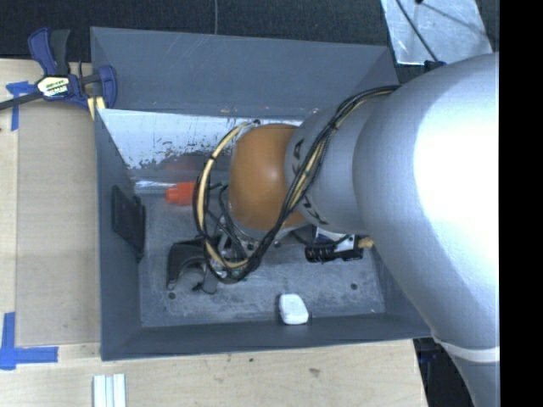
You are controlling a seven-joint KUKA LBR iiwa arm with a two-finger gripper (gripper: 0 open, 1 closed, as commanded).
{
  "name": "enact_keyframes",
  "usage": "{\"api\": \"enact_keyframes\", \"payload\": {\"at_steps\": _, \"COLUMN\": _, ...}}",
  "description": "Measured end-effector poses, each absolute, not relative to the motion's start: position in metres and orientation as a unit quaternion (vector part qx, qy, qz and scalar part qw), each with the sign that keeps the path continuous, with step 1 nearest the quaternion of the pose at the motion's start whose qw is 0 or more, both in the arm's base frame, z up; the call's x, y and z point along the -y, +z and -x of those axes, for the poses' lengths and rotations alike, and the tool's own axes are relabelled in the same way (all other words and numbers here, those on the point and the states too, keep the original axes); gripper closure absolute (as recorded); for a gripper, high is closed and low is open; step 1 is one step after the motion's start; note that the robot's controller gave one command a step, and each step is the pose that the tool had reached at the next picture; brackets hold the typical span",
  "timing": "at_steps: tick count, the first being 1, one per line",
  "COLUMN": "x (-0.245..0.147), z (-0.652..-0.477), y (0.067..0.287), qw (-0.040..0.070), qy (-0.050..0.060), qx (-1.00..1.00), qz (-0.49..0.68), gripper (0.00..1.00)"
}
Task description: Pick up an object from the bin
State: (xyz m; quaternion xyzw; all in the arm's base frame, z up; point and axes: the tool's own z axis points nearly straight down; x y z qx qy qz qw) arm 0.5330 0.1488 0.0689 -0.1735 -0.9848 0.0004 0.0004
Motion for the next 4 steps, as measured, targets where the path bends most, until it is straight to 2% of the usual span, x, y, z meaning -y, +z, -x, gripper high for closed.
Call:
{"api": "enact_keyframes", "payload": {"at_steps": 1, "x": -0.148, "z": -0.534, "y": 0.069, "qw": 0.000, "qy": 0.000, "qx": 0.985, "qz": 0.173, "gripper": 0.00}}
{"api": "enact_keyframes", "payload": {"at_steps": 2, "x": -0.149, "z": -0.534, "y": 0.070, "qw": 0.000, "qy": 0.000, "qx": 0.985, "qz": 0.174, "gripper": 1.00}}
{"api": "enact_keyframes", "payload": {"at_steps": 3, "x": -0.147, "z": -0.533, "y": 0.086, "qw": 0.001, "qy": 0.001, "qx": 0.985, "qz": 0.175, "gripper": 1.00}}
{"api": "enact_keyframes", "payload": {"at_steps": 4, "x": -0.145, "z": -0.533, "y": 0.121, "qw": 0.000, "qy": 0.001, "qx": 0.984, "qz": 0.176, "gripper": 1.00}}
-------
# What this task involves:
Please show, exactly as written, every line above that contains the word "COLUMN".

# Result for this exercise:
  "usage": "{\"api\": \"enact_keyframes\", \"payload\": {\"at_steps\": _, \"COLUMN\": _, ...}}",
  "COLUMN": "x (-0.245..0.147), z (-0.652..-0.477), y (0.067..0.287), qw (-0.040..0.070), qy (-0.050..0.060), qx (-1.00..1.00), qz (-0.49..0.68), gripper (0.00..1.00)"

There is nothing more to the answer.